I think my word would have to be FLEXIBLE.
I too choose One Little Word every year to be a guiding force. This year I settled on DEEPER. I want to go deeper into my relationships, writing, everything. It's such a personal thing, these words... may you create exactly what you need for yourself this year!
This is inspiring and impressive! I LOVE everyone's words. Every time I read the next comment with a new word, I say, "Oh, yes! That will be MY word - until the next comment and then I say, Oh, THAT WORD!" LOL.
Gosh, how to choose, how to choose . . . must think some more, but while I'm thinking, what a great idea to choose one word that will encompass how you approach your writing, your art, and your own life for 2011. I like that so much better than a list of resolutions because focusing on a single word or attribute encompasses so much already.
I'm switching up my writing area this year, too. And already spent $$ at Staples on a new comfy desk chair and a new computer screen for my sunroom so I can pick up my laptop and work somewhere else without having to move the whole office. ;-)
P.S. Robin, I adore the LeFevers' Official Cone of Silence Day. What an inspired idea.
"Commit"
One of my favorite scrapbookers, Ali Edwards, has a One Little Word every year: http://aliedwards.com/blog/one-little-word
Although it's not one word, my mantra for 2011 is Let It Go. I've always allowed negative (usually, small) things to hold me back; I wasn't able to focus on the Now. This year, I'm not going to sweat the small stuff, I'm going to choose my battles, and I'm going to marvel at the positives in my life.
Katy C told me about this post. What a wonderful idea. To focus on a word instead of resolutions - that's exactly what I need. And the cone of silence day sounds heavenly.
PS: I think I've known all along what my word would be too. Authenticity.
Trust, faith and confidence are excellent word choices for 2011. Growth would be my choice - to become a better writer and person.
Robin, cone of silence day - awesome idea.
Vector. I hope I can hold my course this year and meet some of my many, many goals. It's a busy year for me!
Jen, I LOVE the word unique! Such a great word—we all need to embrace our uniqueness, wherever it takes us. (And I really loved Emma Jean Lazarus Fell Out of a Tree!)
Leigh, I’m LOLing at your word verification. How funny was that?? And I love what you say about when you focus, the universe complies.
Stacy, absolutely non-writers are welcomed and encouraged! Sometimes I remember to put a disclaimer in my posts about how this stuff applies to pretty much all creative fields, and then sometimes I get lazy. ☺ I love all the layers of meaning Harmony has for you! It’s a word I wouldn’t have thought of myself, but once I heard it, it was perfect.

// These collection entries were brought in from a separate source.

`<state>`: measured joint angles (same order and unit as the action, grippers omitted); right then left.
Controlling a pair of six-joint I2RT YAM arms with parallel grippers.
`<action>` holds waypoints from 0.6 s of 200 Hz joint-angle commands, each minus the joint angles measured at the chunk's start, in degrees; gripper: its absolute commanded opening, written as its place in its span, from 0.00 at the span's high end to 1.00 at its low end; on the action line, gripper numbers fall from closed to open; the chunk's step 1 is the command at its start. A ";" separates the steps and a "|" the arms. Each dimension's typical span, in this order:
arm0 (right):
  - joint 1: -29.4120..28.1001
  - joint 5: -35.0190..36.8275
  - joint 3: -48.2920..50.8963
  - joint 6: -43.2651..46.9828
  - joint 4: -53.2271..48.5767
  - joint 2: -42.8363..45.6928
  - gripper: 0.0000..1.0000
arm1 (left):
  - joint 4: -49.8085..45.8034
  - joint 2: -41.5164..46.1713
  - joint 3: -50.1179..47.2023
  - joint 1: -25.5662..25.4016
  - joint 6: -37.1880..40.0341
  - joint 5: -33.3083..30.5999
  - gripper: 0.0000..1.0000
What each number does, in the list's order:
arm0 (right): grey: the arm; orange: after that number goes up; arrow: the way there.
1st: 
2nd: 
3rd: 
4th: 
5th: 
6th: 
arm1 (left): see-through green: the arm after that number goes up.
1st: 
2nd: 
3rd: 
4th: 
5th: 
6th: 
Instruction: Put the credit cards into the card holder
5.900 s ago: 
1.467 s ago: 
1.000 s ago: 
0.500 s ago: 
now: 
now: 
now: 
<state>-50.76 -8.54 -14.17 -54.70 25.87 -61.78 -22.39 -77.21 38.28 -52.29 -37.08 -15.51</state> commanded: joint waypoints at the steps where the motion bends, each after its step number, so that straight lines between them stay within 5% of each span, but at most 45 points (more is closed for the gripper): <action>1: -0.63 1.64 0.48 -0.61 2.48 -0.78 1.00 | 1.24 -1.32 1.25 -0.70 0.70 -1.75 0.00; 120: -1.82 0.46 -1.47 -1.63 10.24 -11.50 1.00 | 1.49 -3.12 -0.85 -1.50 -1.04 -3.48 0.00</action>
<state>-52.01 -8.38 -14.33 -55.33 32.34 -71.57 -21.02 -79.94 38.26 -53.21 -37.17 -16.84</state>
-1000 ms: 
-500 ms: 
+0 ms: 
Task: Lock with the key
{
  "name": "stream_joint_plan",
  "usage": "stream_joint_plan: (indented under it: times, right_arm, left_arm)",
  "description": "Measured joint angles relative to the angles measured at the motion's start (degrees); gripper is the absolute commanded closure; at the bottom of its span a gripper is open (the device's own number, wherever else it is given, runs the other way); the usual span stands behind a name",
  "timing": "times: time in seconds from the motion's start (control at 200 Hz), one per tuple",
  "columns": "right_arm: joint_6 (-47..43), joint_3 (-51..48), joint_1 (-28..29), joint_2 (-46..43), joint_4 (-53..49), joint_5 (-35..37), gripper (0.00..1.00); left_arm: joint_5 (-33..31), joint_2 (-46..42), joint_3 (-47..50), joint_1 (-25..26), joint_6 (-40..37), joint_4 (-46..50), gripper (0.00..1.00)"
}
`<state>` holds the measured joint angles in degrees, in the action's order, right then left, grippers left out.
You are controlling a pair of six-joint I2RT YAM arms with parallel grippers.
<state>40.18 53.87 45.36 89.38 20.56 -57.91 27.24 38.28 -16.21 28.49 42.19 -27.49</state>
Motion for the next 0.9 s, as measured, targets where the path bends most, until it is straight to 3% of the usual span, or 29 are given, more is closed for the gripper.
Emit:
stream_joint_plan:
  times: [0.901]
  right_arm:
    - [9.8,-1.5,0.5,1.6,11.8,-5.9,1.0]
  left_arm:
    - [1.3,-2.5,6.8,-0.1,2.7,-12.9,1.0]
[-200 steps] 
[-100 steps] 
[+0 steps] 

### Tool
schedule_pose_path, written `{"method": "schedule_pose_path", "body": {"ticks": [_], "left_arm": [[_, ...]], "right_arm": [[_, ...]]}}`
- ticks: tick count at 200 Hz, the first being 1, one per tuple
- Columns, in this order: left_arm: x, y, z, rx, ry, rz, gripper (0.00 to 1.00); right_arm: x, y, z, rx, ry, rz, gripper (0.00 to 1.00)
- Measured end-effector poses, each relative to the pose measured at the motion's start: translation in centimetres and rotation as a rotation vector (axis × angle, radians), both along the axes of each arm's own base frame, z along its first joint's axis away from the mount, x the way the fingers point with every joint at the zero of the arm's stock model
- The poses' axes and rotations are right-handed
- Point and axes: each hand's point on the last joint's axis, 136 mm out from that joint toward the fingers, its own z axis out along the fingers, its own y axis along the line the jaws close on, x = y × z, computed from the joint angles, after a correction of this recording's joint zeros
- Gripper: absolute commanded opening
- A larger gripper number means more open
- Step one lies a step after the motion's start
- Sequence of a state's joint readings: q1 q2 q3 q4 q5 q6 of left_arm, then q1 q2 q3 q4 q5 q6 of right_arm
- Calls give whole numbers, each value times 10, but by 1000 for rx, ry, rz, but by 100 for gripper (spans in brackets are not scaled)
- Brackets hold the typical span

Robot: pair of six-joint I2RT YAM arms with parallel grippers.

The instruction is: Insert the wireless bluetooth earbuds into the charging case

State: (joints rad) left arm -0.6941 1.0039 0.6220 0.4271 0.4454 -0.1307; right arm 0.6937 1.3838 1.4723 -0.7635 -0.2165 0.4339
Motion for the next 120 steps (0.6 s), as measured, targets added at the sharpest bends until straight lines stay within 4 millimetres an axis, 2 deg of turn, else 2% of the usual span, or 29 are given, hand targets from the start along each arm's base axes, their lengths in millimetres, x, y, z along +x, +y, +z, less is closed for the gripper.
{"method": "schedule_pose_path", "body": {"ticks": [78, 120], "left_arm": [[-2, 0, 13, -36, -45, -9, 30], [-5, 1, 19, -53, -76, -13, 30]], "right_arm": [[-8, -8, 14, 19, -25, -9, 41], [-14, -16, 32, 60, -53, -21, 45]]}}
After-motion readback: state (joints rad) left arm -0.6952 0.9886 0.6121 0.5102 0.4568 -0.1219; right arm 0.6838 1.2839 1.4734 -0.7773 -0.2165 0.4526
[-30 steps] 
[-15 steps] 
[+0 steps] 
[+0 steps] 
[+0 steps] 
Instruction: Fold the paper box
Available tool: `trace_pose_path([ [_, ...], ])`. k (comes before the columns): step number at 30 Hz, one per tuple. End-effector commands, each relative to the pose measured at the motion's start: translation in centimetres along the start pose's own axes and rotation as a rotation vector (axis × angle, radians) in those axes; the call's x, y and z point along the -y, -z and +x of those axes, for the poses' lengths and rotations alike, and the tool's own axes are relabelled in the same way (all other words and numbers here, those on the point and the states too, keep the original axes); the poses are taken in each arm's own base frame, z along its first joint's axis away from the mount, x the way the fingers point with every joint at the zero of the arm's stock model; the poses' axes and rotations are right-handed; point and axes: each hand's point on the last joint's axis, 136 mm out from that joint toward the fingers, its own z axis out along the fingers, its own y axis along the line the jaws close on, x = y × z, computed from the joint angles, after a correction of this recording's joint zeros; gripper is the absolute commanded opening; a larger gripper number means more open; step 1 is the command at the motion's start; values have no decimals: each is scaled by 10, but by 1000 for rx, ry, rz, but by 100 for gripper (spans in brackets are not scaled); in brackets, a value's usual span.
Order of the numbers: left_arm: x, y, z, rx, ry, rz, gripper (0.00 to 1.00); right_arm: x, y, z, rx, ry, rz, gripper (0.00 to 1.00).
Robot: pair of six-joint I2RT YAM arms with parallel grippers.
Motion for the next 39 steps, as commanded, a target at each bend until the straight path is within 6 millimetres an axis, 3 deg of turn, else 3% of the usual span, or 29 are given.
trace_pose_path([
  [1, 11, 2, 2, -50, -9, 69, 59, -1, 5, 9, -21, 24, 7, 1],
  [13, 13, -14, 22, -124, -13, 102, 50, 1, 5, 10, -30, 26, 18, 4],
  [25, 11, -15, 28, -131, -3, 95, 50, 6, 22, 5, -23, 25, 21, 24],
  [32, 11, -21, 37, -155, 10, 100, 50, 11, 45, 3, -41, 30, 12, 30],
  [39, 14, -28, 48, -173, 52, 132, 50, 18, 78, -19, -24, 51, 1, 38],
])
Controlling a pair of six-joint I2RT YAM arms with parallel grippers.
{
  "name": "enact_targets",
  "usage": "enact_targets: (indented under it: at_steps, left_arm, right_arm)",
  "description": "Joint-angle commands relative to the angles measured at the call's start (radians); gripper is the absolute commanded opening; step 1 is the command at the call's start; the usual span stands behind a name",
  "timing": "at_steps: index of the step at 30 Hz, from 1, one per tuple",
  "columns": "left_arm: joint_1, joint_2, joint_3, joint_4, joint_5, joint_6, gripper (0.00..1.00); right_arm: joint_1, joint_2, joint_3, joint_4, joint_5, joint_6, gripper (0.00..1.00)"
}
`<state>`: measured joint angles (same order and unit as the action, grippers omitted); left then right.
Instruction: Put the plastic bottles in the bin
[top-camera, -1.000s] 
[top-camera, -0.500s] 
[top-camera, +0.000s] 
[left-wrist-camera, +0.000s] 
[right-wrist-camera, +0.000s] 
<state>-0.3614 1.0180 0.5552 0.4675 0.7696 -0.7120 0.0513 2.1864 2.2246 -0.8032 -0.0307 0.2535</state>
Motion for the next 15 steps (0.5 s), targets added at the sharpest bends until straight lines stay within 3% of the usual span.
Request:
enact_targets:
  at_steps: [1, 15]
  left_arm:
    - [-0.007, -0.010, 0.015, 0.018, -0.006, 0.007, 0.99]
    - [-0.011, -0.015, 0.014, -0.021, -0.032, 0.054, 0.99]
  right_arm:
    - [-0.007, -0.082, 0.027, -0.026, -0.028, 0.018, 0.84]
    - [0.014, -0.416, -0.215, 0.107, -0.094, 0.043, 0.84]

Whitney—flexible! Again, such a multi-layered word.
Irene I love that you do this too. Deeper is such a great word—even just saying it makes me feel like I’m centering myself.
Hey Kimberly! I’m with you, I think I’ve changed my word about seventeen times while reading these comments. And good for you for investing in your workspace. SO important!
And please, any and all of you DO feel free to adopt the Family Cone of Silence Day as needed!
Thanks for playing, Adele.
Yukari, thanks for the link to Ali’s blog. I got the idea for this years ago when my mother used to make up epiphany stars for her church for Epiphany Sunday. I thought it was a really cool idea. And “Let it go” sounds so healthy and zen.
Glad you stopped by Barbara, and that the single word approach sounds good to you. I lovelovelove authenticity. SO important—in everything we do.
Ooh, growth is a good one, Angela. So expanding!
Wow, Melanie! I had to look that up: magnitude as well as direction. That does sound busy!